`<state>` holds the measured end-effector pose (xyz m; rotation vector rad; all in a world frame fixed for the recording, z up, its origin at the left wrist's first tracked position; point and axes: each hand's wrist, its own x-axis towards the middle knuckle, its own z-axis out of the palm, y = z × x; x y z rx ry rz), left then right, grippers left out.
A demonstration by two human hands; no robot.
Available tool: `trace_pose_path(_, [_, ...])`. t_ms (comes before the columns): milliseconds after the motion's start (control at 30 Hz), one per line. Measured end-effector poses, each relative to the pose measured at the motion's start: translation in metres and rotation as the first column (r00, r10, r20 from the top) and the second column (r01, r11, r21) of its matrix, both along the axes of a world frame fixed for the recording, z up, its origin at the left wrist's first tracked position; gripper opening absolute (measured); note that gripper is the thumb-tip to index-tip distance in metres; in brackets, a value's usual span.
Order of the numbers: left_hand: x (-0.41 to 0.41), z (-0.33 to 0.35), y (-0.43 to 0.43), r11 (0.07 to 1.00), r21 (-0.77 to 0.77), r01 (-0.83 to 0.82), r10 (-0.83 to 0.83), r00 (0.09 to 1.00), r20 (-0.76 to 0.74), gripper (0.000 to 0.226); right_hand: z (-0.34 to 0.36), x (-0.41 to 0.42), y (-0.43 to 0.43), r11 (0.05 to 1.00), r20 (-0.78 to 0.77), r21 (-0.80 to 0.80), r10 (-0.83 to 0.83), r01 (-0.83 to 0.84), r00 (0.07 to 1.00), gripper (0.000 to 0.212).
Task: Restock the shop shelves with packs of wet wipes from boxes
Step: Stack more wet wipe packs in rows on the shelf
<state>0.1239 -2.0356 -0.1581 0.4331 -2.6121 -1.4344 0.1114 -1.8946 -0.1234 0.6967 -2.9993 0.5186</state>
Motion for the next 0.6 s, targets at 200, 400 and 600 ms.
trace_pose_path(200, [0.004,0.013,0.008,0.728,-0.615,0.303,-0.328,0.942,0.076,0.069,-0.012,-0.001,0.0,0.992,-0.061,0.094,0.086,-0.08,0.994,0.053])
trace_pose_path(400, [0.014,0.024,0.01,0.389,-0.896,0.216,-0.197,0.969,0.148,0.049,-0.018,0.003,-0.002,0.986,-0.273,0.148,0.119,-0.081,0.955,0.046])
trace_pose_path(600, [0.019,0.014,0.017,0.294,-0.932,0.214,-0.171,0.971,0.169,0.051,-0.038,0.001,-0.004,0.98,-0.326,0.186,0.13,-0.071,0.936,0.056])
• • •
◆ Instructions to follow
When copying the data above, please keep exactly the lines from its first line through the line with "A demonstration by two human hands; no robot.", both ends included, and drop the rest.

◆ Exercise response
`<state>` holds the measured end-effector pose (xyz m; rotation vector rad; all in a world frame fixed for the recording, z up, its origin at the left wrist's first tracked position; point and axes: each hand's wrist, its own x-axis towards the middle knuckle, its own z-axis out of the palm, y = z × x; x y z rx ry rz), left then right, grippers left out.
A demonstration by two human hands; no robot.

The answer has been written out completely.